__WORK REQUIRED__. Each entry is to be output precisely as it appears.

__LISTED ENTRIES__.
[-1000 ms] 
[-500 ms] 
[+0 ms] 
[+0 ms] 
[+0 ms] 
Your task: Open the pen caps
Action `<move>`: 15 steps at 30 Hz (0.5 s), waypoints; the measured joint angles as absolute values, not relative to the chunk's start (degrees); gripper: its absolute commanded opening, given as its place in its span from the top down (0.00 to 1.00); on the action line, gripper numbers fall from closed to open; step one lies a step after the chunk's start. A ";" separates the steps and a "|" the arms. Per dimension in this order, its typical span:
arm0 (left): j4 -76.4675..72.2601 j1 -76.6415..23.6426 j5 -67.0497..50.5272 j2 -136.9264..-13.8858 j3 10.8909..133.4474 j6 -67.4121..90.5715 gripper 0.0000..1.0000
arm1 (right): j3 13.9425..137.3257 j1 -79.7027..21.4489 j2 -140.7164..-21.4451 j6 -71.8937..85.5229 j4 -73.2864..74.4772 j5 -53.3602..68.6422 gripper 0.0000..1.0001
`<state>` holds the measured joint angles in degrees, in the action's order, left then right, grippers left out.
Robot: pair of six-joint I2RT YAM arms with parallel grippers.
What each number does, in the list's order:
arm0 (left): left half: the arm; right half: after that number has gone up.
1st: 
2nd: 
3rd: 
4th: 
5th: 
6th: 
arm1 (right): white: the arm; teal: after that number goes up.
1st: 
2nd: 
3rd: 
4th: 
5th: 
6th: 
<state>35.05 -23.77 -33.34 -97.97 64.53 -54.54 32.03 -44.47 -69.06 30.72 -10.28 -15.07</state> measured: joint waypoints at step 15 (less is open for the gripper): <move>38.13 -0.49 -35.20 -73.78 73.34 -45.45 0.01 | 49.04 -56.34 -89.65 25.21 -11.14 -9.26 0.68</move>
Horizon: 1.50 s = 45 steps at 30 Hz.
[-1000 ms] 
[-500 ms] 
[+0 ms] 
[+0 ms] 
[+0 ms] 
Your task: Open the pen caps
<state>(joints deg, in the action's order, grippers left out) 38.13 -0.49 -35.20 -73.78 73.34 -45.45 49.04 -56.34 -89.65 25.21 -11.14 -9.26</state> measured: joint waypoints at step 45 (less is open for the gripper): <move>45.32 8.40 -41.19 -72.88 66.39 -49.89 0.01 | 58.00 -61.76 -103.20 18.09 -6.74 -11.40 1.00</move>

__RESULT__.
[-1000 ms] 
[-500 ms] 
[+0 ms] 
[+0 ms] 
[+0 ms] 
Your task: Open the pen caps
Action `<move>`: 15 steps at 30 Hz (0.5 s), waypoints; the measured joint angles as absolute values, not relative to the chunk's start (degrees); gripper: its absolute commanded opening, given as its place in its span from the top down (0.00 to 1.00); on the action line, gripper numbers fall from closed to open; step one lies a step after the chunk's start. A ";" separates the steps and a "|" the arms. Per dimension in this order, its typical span:
arm0 (left): j4 -76.4675..72.2601 j1 -76.6415..23.6426 j5 -67.0497..50.5272 j2 -136.9264..-13.8858 j3 10.8909..133.4474 j6 -67.4121..90.5715 gripper 0.0000..1.0000
arm1 (right): j3 13.9425..137.3257 j1 -79.7027..21.4489 j2 -140.7164..-21.4451 j6 -71.8937..85.5229 j4 -73.2864..74.4772 j5 -53.3602..68.6422 gripper 0.0000..1.0001
`<state>` holds the measured joint angles in degrees, in the action's order, left then right, grippers left out.
Robot: pair of six-joint I2RT YAM arms with parallel grippers.
What each number does, in the list's order:
arm0 (left): left half: the arm; right half: after that number has gone up.
1st: 
2nd: 
3rd: 
4th: 
5th: 
6th: 
arm1 (right): white: the arm; teal: after that number goes up.
1st: 
2nd: 
3rd: 
4th: 
5th: 
6th: 
<state>35.05 -23.77 -33.34 -97.97 64.53 -54.54 32.03 -44.47 -69.06 30.72 -10.28 -15.07</state> measured: joint waypoints at step 15 (less is open for the gripper): <move>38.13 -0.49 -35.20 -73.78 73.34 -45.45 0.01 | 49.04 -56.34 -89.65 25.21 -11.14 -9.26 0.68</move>
Horizon: 1.50 s = 45 steps at 30 Hz.
[-1000 ms] 
[-500 ms] 
[+0 ms] 
[+0 ms] 
[+0 ms] 
Your task: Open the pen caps
<state>(joints deg, in the action's order, grippers left out) 38.13 -0.49 -35.20 -73.78 73.34 -45.45 49.04 -56.34 -89.65 25.21 -11.14 -9.26</state> measured: joint waypoints at step 45 (less is open for the gripper): <move>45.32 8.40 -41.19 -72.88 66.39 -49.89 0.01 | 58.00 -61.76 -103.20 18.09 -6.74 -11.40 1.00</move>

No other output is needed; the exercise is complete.